- _Work to complete_:
Please show every line in the entries below that includes the word "given".

- _Exercise material_:
☆ ☆ ☆ ☆ ☆
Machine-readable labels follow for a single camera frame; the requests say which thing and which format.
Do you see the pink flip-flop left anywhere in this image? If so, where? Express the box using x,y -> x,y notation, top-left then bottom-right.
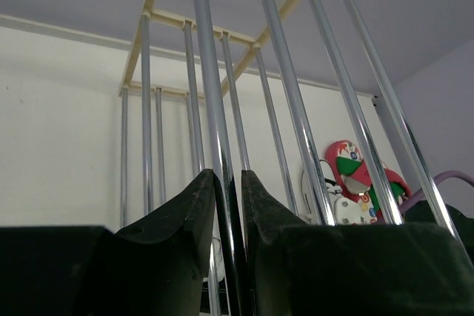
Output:
324,140 -> 381,223

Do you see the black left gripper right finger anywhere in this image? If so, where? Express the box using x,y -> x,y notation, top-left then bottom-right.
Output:
241,170 -> 473,315

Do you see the beige chrome shoe shelf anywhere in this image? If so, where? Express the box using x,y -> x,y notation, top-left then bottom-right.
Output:
118,0 -> 464,316

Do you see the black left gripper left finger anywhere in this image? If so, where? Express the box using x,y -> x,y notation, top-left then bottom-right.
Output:
1,169 -> 215,315

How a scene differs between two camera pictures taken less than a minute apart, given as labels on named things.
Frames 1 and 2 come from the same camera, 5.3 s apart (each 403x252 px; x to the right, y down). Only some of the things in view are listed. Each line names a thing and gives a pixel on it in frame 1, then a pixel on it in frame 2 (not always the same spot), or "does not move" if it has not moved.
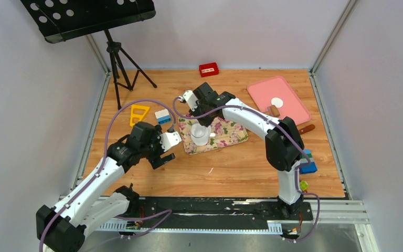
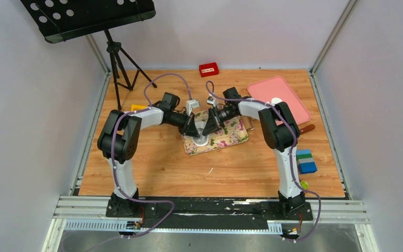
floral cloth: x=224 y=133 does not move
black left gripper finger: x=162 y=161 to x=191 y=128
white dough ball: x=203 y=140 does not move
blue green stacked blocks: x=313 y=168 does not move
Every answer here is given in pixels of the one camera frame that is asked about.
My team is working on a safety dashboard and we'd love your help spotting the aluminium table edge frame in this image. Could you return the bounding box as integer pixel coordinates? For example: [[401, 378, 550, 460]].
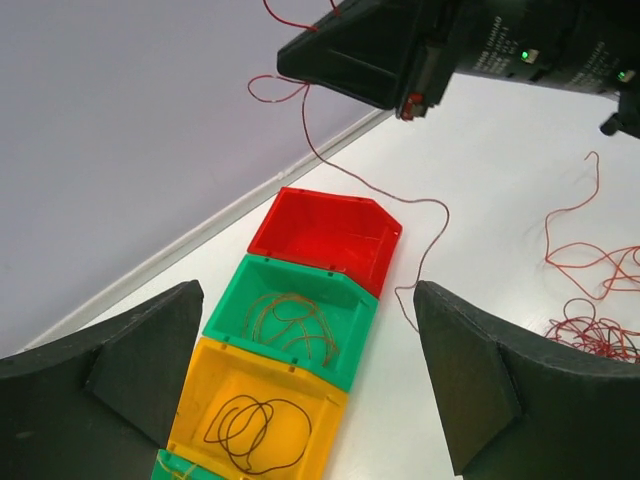
[[19, 106, 391, 351]]

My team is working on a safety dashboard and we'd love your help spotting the orange wire bundle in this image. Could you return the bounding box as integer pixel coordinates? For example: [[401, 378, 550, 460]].
[[541, 150, 640, 364]]

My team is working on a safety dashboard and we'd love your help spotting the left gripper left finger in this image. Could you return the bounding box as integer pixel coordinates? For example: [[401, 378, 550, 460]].
[[1, 280, 204, 479]]

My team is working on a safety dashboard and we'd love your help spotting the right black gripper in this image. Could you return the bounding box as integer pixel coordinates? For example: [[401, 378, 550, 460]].
[[276, 1, 580, 120]]

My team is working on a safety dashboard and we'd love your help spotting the red wire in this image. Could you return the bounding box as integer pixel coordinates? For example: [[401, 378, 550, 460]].
[[246, 0, 451, 336]]

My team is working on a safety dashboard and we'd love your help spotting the dark brown wire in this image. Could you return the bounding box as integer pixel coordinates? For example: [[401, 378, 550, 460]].
[[203, 394, 313, 476]]

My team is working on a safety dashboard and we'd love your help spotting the green bin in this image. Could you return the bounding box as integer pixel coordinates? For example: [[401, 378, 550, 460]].
[[151, 450, 224, 480], [203, 254, 378, 392]]

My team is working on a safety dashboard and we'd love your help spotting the red bin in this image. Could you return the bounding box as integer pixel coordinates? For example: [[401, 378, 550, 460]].
[[248, 187, 402, 297]]

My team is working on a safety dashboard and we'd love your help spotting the yellow bin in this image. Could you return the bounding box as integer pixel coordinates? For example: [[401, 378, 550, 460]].
[[167, 337, 348, 480]]

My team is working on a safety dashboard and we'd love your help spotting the leftmost green bin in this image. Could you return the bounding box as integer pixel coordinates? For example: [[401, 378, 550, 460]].
[[151, 450, 224, 480]]

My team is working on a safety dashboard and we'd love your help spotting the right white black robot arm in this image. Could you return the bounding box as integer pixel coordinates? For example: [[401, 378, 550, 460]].
[[276, 0, 639, 137]]

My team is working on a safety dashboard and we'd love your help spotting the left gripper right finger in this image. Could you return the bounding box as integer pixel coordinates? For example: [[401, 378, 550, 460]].
[[413, 281, 639, 479]]
☆ ☆ ☆ ☆ ☆
- _Response box_:
How a scene differs between two camera pictures taken less than a minute apart, given as labels on named things.
Every answer here is given in pixels of the one camera frame that is asked about.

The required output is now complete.